WHAT YOU NEED TO DO:
Go through the entries below and work out how many lines include "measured"; give only that number.

RECORDS TO PROCESS:
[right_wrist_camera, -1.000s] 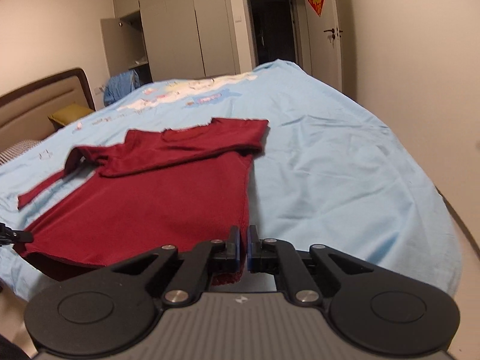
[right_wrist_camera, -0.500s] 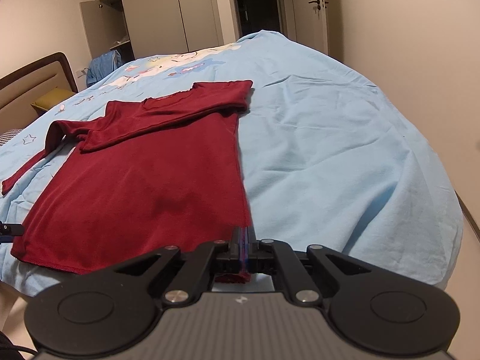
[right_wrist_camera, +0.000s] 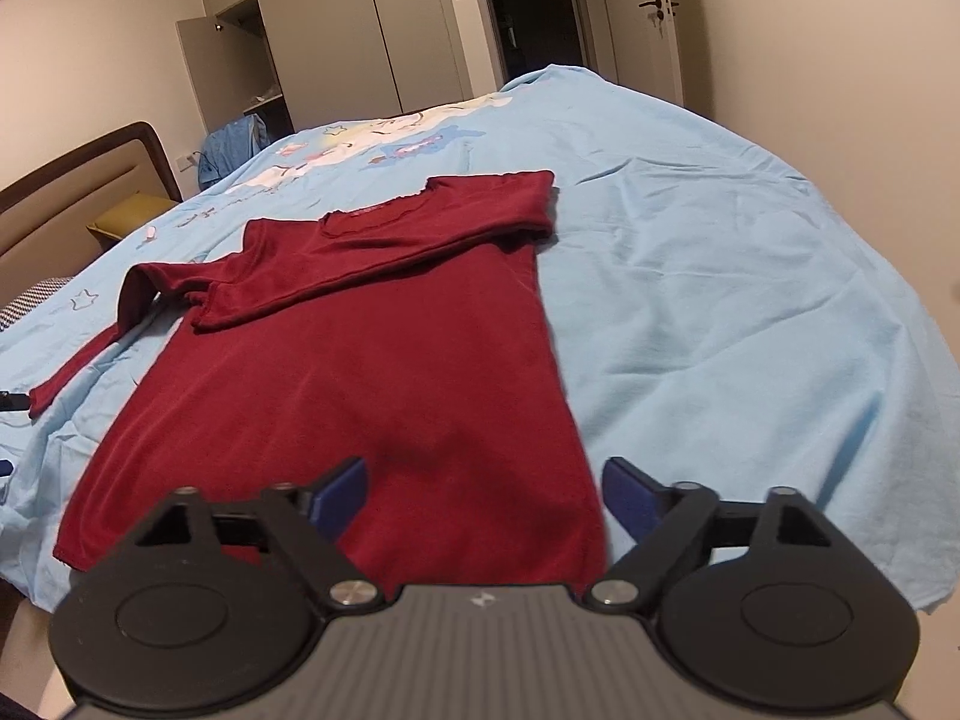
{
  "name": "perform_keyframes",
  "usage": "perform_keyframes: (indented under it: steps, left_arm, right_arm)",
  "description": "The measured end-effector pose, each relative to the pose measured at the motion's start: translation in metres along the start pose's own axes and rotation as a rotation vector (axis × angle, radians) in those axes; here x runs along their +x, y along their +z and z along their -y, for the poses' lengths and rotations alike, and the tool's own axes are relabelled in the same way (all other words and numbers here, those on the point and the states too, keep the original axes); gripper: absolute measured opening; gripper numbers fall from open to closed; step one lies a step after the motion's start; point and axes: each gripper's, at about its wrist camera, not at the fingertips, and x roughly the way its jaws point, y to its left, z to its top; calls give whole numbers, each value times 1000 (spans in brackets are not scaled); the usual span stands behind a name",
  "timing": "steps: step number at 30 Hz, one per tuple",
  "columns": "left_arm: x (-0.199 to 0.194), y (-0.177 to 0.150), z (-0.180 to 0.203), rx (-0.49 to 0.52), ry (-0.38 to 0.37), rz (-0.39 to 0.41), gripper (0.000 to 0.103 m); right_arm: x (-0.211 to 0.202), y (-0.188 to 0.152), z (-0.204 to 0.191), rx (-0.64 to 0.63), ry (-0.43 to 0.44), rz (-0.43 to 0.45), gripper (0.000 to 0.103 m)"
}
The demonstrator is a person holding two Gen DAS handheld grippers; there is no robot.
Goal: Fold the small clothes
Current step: 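Move the left gripper to the other sleeve cuff and grasp it, then lift the sleeve with the left gripper, fold it across the shirt, release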
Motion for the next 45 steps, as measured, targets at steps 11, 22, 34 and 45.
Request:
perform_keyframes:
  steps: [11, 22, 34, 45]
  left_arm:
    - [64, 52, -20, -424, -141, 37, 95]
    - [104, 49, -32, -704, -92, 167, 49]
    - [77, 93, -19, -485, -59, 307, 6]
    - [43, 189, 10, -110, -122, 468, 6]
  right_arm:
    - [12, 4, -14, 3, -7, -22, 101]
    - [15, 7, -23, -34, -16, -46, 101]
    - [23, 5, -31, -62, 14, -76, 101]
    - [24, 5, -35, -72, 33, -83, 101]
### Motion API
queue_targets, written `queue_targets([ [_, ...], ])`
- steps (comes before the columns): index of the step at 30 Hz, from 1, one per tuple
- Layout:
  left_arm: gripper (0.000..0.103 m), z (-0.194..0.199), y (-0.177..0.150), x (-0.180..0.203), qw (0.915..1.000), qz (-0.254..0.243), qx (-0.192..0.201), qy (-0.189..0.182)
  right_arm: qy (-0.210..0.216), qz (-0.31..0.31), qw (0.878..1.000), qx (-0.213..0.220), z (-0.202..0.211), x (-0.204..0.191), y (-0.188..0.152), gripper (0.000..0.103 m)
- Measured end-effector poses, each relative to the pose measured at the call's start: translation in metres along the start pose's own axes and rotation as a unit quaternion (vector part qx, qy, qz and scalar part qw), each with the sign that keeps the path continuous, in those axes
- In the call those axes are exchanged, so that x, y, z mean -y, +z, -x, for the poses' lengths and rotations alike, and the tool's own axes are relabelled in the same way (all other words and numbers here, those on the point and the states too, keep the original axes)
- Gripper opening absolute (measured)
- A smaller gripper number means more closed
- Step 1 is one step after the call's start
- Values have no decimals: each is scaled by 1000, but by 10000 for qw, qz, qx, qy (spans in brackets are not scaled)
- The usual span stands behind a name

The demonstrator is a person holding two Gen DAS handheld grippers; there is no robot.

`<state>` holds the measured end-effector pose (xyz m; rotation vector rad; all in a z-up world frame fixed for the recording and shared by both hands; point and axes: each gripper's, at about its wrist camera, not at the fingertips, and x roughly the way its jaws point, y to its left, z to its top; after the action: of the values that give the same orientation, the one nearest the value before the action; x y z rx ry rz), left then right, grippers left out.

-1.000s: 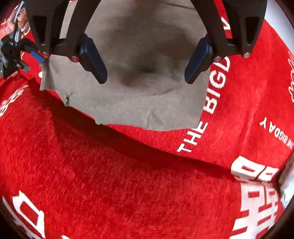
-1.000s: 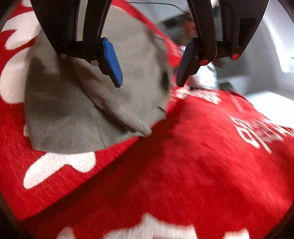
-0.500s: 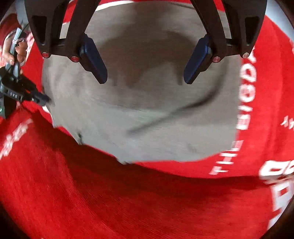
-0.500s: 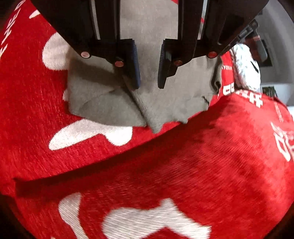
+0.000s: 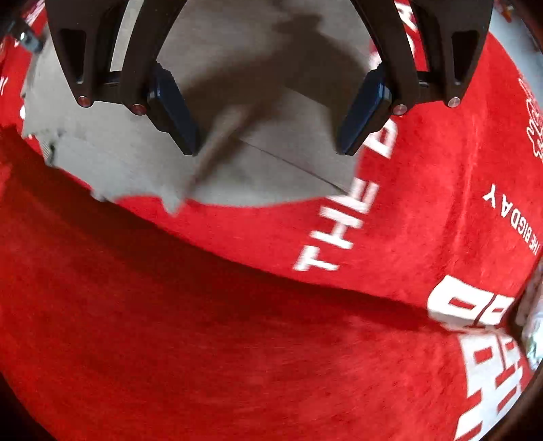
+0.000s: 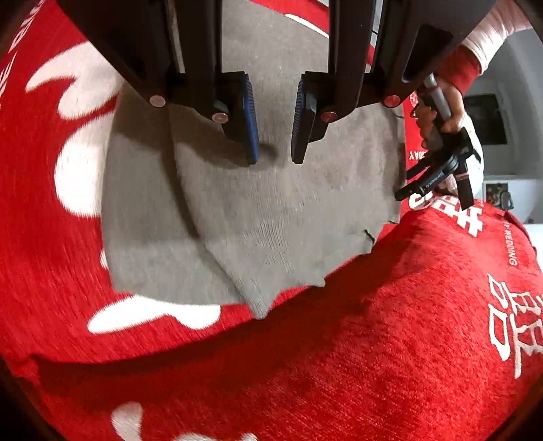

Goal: Fold small clothes

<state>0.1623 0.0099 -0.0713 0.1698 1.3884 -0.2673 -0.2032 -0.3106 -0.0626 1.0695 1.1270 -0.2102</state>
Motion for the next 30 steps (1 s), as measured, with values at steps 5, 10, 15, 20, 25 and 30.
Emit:
queue_targets([
  [5, 86, 9, 2, -18, 9992, -367, -94, -143, -24, -413, 9988, 256, 4, -8, -28, 26],
  [10, 86, 33, -18, -47, 9928, -740, -511, -790, 270, -693, 9968, 278, -2, -30, -63, 57],
  [15, 86, 43, -58, -77, 9842, -744, -1021, -1241, 973, -1014, 9890, -461, -54, -65, -116, 57],
  [20, 86, 43, -117, -98, 9760, -698, -1425, -1488, 1547, -1537, 9697, -1101, -119, -94, -166, 57],
  [25, 37, 35, -135, -91, 9713, -595, -1652, -1605, 1903, -2359, 9489, -885, -154, -101, -187, 57],
  [30, 13, 41, -134, -95, 9658, -700, -1609, -1907, 1885, -2636, 9444, -557, -152, -99, -175, 8],
])
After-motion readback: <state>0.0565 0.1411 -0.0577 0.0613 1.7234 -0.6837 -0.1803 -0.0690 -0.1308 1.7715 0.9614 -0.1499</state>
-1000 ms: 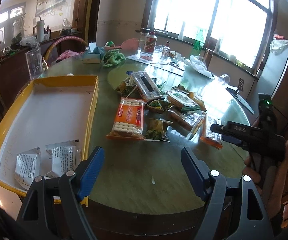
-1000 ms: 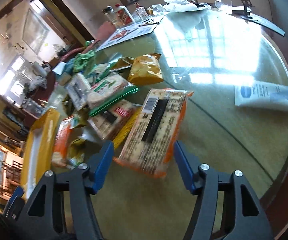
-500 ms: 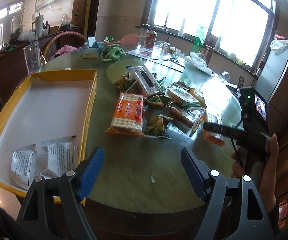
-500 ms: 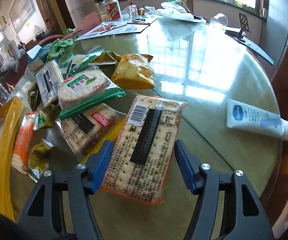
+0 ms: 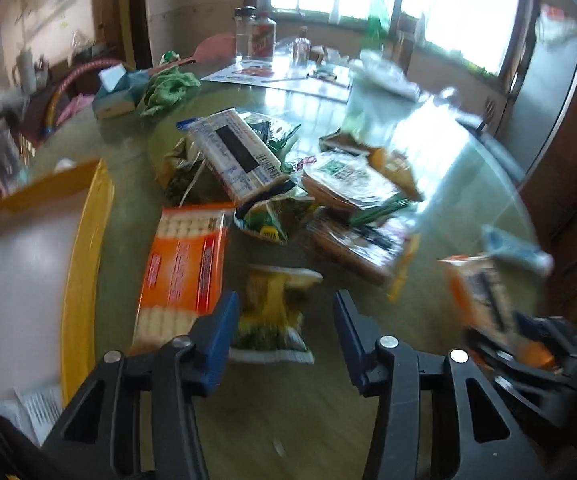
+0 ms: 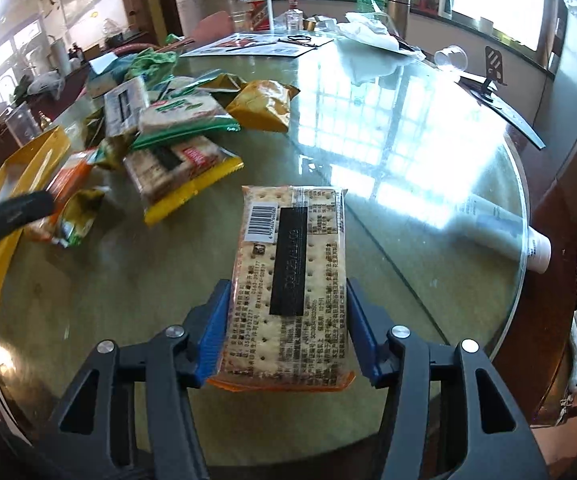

RESPONSE BELOW:
6